I am forever grateful to Dr Rahul Pandit, Dr Anita Mathews, Dr Kirti Sabnis and all the frontline health workers of Fortis Mulund.
All is well that ends well. Great efforts paid well at the end. Some lessons learnt. Monitoring sats at rest and on some exercise is the key to detect complications and take timely steps. Don’t shy of using steroids in moderate cases and Tocilizumab in severe cases as we are racing against time once cytokine storm sets in.
Remdesivir seems to be working but getting it is not easy and now with Indian companies officially marketing it should make it a bit easy.

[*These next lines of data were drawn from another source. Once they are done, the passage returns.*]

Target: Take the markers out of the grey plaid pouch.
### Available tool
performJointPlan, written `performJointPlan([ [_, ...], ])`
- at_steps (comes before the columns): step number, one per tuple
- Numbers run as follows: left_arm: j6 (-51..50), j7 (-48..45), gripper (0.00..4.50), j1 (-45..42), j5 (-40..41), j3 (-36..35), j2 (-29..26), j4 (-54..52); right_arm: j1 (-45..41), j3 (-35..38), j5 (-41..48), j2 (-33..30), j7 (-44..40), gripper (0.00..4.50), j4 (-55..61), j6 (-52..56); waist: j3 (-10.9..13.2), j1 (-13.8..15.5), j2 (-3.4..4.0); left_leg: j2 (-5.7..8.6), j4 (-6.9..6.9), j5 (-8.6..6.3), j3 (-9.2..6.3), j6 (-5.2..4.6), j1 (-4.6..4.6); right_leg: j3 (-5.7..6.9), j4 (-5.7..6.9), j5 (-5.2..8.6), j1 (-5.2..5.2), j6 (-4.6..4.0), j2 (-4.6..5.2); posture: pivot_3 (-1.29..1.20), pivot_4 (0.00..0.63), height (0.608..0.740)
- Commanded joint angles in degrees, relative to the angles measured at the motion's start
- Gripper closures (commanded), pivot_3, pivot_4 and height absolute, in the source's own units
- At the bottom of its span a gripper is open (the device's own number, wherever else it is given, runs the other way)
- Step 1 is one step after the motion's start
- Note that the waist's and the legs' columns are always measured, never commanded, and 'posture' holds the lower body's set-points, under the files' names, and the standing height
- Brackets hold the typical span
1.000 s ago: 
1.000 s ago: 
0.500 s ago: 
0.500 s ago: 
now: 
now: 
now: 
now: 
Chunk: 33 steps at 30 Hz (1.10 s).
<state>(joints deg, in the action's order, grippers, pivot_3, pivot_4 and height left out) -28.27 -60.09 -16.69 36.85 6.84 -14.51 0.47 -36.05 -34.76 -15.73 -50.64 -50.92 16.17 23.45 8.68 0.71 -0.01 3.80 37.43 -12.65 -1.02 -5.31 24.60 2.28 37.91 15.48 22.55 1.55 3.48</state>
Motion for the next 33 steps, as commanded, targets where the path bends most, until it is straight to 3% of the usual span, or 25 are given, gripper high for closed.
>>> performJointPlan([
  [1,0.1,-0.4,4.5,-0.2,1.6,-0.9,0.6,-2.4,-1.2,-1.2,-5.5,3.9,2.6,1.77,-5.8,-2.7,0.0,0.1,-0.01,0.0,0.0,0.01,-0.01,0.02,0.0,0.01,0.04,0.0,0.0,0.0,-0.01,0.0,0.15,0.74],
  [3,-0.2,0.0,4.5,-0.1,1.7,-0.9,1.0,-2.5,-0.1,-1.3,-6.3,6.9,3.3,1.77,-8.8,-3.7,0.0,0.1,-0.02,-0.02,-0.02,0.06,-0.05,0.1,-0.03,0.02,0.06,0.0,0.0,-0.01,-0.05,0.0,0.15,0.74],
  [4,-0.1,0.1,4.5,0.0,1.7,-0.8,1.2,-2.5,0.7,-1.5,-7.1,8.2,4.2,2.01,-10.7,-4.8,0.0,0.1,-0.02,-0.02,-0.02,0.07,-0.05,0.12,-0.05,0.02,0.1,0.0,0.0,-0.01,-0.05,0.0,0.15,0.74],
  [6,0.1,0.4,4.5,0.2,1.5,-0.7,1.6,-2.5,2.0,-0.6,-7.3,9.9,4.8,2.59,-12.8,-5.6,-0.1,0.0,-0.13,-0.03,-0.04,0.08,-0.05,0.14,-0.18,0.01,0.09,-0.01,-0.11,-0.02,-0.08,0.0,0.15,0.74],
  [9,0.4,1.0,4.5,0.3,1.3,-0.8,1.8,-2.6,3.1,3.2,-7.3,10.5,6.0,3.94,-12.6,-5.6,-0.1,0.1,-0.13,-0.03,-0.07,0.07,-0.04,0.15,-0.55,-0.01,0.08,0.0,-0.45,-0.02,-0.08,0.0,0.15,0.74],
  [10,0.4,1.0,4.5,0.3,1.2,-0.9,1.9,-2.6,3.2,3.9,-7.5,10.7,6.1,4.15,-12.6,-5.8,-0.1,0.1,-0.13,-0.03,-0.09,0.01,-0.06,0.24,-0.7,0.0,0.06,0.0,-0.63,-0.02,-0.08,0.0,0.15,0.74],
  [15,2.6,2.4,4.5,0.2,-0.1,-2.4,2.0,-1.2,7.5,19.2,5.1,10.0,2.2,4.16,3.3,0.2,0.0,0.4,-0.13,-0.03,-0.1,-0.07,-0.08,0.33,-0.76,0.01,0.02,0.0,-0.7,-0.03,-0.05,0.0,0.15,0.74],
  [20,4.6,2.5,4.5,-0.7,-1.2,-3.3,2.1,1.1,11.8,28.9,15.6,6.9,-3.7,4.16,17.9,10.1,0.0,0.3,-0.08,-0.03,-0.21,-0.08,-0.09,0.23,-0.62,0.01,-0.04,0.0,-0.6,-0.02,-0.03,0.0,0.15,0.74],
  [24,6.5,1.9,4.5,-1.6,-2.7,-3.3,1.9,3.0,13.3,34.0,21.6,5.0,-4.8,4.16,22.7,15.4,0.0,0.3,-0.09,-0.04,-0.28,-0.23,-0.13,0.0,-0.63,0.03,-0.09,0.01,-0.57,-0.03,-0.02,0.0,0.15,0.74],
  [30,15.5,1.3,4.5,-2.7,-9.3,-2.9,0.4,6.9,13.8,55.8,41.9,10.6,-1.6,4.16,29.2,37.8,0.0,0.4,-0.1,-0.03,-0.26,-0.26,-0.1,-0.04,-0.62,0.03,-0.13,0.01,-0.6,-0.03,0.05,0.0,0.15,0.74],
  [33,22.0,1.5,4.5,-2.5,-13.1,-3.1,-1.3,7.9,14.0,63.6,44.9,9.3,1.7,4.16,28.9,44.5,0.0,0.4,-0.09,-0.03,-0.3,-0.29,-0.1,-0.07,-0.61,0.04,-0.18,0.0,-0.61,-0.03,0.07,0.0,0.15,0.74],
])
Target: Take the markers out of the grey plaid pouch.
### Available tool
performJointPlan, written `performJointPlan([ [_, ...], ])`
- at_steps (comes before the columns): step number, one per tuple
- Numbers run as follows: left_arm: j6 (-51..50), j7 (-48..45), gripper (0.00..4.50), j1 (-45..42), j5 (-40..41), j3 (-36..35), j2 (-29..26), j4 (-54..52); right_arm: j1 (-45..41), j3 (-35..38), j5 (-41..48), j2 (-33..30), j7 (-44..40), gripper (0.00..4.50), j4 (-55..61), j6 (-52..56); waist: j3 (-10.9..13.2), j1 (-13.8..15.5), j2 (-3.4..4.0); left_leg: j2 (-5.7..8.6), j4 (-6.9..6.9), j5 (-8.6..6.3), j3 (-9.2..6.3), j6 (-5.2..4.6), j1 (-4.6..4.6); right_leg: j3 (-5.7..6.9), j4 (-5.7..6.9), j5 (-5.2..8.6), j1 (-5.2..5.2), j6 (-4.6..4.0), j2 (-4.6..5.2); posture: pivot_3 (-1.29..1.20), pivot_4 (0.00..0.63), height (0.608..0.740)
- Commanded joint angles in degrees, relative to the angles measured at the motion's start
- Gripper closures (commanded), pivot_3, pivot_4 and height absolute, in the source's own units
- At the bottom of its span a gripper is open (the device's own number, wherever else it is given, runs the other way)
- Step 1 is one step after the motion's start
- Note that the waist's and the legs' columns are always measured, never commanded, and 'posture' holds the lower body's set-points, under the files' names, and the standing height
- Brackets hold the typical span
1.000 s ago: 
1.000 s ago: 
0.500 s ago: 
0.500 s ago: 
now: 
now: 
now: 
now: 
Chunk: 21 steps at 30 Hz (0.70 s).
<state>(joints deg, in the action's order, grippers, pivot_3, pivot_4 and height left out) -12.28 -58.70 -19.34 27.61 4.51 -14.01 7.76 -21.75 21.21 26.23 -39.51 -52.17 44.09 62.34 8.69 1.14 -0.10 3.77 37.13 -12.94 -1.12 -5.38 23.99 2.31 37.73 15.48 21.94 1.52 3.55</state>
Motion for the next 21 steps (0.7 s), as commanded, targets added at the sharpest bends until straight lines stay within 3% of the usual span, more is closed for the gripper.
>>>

A key point to be noted that though we all harp on clinical clinical clinical (which is true in 99% of cases), it tells us the importance of labs especially in a confusing disease as these.
As Pediatricians, we may have discarded the CRP rose from 8 to 16 on day 11 (remember she was clinically fine.. don’t know what the sats on walking etc were on that day) ..but paying attention to that and advising to stay back proved life saving.
A good and timely decision, judicious use of appropriate medicines and a strong medical facility besides blessing of all good wishes makes you win the battle!
We are much better off now then say at the beginning of the outbreak as we now have a better understanding of the disease, better drugs, better facilities and most important better experience and confidence in treatment protocols to conquer COVID.